• [Problem to work on]
Return all lines in the material below that contain "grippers".

—————

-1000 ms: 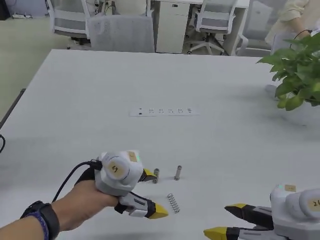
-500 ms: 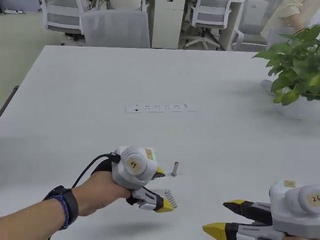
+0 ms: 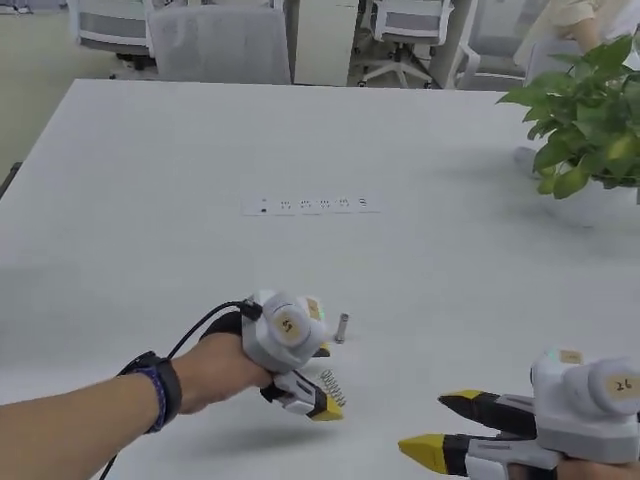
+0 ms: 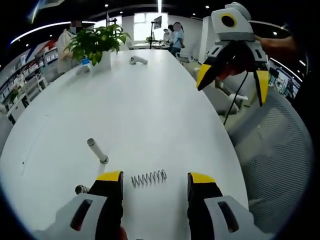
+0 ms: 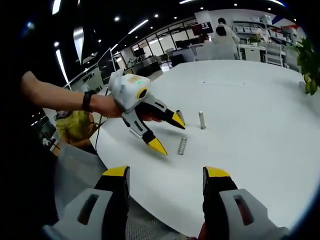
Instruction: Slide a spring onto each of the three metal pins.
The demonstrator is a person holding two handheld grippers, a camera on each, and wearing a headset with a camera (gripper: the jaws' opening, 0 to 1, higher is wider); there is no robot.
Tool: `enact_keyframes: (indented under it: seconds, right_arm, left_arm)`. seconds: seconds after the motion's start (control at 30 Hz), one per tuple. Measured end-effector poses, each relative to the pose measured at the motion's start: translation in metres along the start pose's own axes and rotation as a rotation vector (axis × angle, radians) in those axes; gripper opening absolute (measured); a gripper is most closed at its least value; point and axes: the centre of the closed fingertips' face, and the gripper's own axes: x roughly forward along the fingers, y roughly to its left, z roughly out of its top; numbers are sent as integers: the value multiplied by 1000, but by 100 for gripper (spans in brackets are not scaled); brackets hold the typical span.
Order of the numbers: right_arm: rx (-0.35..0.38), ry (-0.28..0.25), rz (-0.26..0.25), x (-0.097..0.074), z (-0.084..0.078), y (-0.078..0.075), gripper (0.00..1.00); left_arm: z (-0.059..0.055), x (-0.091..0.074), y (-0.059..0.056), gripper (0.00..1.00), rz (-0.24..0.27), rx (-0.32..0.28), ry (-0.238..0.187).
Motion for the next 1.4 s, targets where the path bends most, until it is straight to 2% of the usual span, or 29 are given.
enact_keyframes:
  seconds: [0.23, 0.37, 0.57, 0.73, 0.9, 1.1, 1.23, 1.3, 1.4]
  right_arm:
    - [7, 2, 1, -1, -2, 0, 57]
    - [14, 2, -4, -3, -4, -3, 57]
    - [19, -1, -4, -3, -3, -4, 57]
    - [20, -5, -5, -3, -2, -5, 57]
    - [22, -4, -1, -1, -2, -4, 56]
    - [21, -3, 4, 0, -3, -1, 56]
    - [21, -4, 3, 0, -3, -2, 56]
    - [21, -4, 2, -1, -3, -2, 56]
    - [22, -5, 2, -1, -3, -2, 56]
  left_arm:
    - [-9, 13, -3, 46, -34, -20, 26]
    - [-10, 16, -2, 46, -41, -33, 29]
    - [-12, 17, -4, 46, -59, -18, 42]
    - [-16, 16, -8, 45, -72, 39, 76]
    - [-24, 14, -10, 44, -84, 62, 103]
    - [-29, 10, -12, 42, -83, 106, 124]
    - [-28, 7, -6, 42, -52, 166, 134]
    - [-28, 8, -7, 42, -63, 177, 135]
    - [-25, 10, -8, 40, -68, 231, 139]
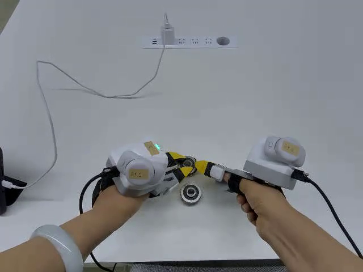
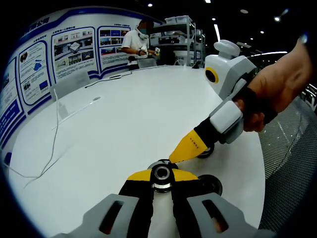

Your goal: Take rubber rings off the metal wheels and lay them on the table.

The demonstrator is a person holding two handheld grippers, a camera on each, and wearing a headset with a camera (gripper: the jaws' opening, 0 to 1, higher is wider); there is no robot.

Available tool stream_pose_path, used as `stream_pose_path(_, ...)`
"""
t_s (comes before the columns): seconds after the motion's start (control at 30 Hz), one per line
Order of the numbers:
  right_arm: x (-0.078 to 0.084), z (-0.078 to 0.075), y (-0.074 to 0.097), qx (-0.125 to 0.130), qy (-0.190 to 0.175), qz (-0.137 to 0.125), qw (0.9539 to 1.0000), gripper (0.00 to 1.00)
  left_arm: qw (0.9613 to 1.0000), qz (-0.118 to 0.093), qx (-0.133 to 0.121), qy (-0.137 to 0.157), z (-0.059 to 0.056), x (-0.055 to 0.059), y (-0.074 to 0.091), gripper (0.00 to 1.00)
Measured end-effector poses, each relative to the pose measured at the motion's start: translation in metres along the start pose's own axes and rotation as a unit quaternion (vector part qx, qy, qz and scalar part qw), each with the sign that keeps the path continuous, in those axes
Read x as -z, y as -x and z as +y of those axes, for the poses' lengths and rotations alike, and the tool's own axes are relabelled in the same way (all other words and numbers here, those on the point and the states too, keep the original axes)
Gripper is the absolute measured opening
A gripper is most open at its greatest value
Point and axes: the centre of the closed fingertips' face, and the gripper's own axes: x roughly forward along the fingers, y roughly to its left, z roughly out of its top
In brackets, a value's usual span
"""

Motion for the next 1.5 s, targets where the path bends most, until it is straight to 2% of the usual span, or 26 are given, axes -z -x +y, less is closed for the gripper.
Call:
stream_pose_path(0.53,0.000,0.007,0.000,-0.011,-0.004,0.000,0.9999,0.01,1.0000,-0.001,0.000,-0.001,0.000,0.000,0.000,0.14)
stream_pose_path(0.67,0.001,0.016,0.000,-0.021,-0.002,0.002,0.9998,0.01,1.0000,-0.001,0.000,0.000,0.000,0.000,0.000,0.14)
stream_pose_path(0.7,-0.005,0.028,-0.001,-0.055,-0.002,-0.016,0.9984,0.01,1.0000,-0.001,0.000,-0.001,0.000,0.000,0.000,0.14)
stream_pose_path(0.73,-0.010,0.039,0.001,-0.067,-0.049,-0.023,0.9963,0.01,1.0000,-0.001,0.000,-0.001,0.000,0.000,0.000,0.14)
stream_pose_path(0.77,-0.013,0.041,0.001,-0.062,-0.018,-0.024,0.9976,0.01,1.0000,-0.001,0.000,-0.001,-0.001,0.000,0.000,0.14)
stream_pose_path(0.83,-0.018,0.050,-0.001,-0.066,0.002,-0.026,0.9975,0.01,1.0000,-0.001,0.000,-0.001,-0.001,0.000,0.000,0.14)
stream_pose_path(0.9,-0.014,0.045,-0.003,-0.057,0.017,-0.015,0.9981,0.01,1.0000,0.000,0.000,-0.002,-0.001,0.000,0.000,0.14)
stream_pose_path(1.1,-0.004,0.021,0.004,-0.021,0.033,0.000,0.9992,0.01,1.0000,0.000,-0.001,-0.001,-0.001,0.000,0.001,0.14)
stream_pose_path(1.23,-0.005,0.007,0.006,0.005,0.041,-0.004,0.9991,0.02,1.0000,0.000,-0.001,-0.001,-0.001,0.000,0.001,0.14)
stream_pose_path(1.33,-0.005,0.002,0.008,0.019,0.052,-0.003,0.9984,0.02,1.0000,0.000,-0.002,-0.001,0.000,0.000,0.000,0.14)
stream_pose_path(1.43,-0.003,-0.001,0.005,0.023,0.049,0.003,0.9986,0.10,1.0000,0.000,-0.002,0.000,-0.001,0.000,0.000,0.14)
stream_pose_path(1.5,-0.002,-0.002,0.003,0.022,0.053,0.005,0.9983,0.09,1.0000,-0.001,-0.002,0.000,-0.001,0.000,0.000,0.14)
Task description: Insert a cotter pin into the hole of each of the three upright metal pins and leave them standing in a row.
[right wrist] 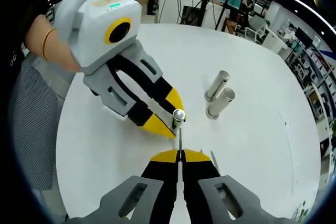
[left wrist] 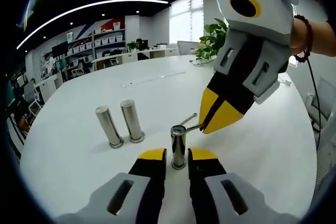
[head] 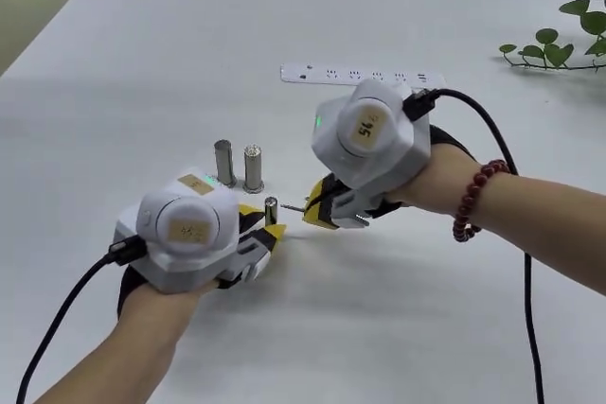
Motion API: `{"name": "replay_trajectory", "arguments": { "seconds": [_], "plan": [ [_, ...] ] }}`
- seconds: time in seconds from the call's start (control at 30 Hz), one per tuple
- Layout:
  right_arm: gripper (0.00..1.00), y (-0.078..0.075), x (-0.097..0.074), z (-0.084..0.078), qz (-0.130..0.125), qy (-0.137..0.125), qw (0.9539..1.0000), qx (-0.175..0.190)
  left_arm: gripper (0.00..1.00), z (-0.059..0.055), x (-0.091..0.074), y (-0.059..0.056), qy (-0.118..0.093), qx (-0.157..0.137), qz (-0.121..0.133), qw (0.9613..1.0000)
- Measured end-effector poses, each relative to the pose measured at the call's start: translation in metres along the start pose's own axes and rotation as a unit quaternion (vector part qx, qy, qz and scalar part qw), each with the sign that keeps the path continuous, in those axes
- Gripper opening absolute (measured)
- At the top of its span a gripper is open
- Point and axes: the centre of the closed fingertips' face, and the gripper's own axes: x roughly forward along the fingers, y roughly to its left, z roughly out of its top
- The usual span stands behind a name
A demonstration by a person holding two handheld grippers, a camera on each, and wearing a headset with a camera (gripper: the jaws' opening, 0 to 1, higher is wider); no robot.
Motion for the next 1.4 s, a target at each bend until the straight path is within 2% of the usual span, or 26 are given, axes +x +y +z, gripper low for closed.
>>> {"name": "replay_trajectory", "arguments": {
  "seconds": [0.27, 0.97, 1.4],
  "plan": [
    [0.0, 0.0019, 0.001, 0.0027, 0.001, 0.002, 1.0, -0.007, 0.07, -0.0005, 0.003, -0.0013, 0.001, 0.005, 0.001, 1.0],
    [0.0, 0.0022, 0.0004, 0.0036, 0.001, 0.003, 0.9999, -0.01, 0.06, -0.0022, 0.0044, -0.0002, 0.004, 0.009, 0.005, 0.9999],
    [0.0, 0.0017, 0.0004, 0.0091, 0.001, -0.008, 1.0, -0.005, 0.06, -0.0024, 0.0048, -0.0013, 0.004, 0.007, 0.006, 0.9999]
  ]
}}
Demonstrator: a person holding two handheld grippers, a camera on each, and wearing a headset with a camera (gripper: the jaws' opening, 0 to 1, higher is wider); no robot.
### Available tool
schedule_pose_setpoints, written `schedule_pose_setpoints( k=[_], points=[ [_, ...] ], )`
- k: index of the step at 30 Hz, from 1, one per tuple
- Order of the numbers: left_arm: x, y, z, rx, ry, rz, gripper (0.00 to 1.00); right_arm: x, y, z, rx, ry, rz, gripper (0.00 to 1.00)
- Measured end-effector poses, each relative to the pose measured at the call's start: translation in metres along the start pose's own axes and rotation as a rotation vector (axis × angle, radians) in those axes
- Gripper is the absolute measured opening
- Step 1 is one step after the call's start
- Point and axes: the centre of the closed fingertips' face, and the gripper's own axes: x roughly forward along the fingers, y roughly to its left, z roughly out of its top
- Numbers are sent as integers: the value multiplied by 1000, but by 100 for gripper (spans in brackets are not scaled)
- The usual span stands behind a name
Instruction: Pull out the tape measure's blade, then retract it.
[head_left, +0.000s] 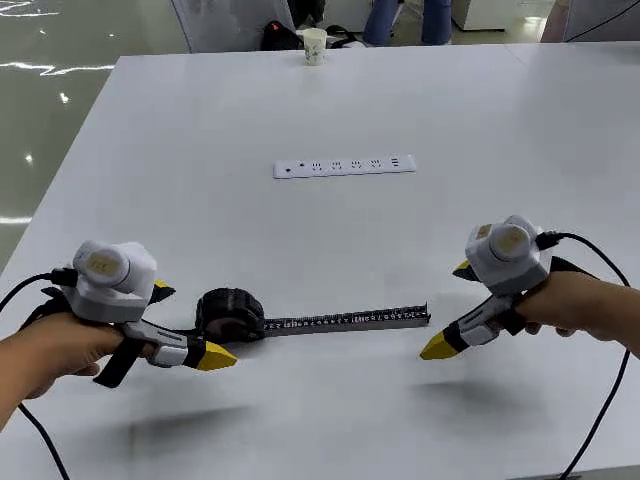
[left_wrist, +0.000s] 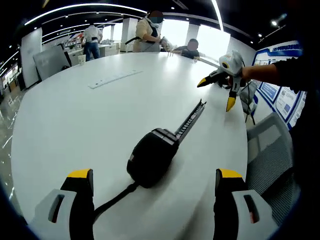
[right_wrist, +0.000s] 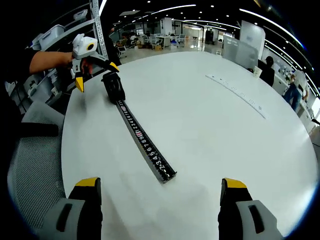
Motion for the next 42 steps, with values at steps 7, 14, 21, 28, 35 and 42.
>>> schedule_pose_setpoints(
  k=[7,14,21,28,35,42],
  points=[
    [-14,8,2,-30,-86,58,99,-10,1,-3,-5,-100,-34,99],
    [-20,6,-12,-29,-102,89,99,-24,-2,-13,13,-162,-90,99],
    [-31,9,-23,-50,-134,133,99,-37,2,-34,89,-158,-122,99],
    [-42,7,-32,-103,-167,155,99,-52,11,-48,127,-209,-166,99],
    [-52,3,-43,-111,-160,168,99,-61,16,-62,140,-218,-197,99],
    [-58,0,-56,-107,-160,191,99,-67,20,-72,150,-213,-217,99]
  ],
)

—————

• [Reply]
The demonstrator is a person holding two handheld grippers, a camera on each, and wearing a headset with a camera (gripper: the jaws' opening, 0 to 1, higher is wider); there is no robot.
The demonstrator is a person holding two handheld grippers, a camera on each, and wearing a headset with a camera (gripper: the jaws' opening, 0 to 1, higher is wider); there is no robot.
A demonstration by a person holding two handheld grippers, a camera on each, and wearing a headset with a camera (gripper: the jaws' opening, 0 to 1, higher is wider); no robot.
Demonstrator: a person holding two handheld grippers, a camera on each, and wearing a headset with a camera (gripper: the jaws' opening, 0 to 1, higher is wider); no robot.

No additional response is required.